— Problem description —
Where in the data below does the word "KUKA" appear? Copy every line that has it.

— Material provided —
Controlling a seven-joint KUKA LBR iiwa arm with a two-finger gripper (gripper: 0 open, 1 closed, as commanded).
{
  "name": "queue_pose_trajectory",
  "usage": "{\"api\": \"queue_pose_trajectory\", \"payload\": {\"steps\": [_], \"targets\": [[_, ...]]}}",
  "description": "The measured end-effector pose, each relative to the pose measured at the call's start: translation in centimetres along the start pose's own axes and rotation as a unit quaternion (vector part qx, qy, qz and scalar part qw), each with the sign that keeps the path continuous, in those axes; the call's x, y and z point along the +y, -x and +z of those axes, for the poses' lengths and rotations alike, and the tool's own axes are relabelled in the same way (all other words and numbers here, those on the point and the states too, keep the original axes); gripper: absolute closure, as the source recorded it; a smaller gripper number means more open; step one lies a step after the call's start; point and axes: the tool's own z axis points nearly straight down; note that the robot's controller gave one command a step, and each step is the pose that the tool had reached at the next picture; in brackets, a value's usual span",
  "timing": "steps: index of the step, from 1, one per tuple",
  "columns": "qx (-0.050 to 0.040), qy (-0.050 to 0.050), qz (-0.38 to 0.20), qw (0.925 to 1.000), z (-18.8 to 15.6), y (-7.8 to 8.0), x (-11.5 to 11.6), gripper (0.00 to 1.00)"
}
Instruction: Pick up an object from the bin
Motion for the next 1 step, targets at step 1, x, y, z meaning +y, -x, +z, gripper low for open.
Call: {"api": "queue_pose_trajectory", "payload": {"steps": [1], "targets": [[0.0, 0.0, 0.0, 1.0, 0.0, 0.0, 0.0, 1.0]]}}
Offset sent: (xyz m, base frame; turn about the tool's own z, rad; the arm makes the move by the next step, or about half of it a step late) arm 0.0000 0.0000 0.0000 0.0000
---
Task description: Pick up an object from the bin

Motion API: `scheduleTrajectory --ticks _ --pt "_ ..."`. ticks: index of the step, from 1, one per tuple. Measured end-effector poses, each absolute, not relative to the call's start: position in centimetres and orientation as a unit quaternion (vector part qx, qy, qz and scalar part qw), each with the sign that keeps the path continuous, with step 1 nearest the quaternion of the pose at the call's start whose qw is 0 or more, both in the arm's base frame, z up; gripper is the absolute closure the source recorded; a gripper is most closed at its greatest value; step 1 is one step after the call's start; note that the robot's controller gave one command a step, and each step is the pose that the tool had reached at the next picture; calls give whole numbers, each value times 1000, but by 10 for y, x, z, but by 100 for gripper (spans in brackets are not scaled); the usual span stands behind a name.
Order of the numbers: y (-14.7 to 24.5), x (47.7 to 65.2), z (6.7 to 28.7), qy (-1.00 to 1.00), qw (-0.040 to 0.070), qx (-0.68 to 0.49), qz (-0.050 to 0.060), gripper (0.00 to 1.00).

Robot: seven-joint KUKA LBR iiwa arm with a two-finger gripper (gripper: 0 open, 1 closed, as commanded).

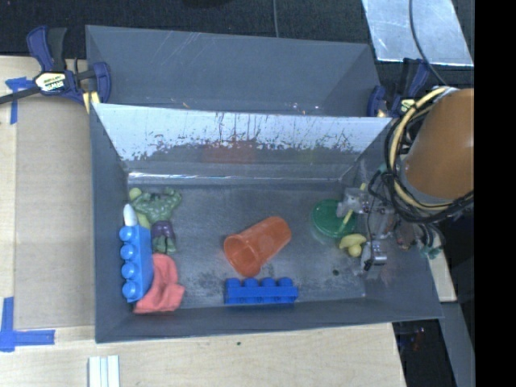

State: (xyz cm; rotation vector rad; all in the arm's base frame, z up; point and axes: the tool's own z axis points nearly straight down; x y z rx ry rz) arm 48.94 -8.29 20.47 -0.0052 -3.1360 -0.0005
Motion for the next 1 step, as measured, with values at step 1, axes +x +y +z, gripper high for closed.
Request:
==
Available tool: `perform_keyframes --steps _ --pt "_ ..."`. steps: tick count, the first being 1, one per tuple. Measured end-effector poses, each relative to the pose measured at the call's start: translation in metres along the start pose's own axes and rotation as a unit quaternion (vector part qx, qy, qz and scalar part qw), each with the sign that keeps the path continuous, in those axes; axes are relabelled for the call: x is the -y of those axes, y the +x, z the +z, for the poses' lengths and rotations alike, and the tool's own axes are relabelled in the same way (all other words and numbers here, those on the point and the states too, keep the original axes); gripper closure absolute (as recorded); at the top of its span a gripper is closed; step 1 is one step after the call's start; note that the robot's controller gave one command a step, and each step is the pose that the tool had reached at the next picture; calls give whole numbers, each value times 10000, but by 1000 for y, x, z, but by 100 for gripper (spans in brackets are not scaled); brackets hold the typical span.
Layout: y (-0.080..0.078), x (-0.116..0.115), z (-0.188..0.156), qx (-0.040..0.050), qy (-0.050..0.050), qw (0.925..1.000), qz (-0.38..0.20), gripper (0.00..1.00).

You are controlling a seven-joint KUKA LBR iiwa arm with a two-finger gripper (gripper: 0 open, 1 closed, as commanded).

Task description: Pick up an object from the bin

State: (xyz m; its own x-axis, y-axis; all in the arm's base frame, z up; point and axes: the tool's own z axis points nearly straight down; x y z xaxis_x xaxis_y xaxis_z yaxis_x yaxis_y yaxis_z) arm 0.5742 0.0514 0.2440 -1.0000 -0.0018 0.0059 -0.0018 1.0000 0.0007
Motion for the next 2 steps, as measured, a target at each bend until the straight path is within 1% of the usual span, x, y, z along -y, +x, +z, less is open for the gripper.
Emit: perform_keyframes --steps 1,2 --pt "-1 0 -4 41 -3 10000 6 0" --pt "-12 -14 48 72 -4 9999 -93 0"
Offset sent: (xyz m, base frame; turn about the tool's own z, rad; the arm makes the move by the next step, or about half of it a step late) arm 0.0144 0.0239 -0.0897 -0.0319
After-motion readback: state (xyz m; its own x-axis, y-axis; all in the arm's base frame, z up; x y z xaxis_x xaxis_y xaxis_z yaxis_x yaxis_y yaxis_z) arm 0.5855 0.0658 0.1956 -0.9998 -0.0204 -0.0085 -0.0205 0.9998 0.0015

— Answer box —
Controlling a seven-joint KUKA LBR iiwa arm with a two-finger gripper (gripper: 0 open, 1 closed, as commanded).
Robot: seven-joint KUKA LBR iiwa arm with a two-finger gripper (gripper: 0 open, 1 closed, as commanded).
You are controlling a seven-joint KUKA LBR iiwa arm with a two-finger gripper (gripper: 0 open, 1 closed, as commanded).

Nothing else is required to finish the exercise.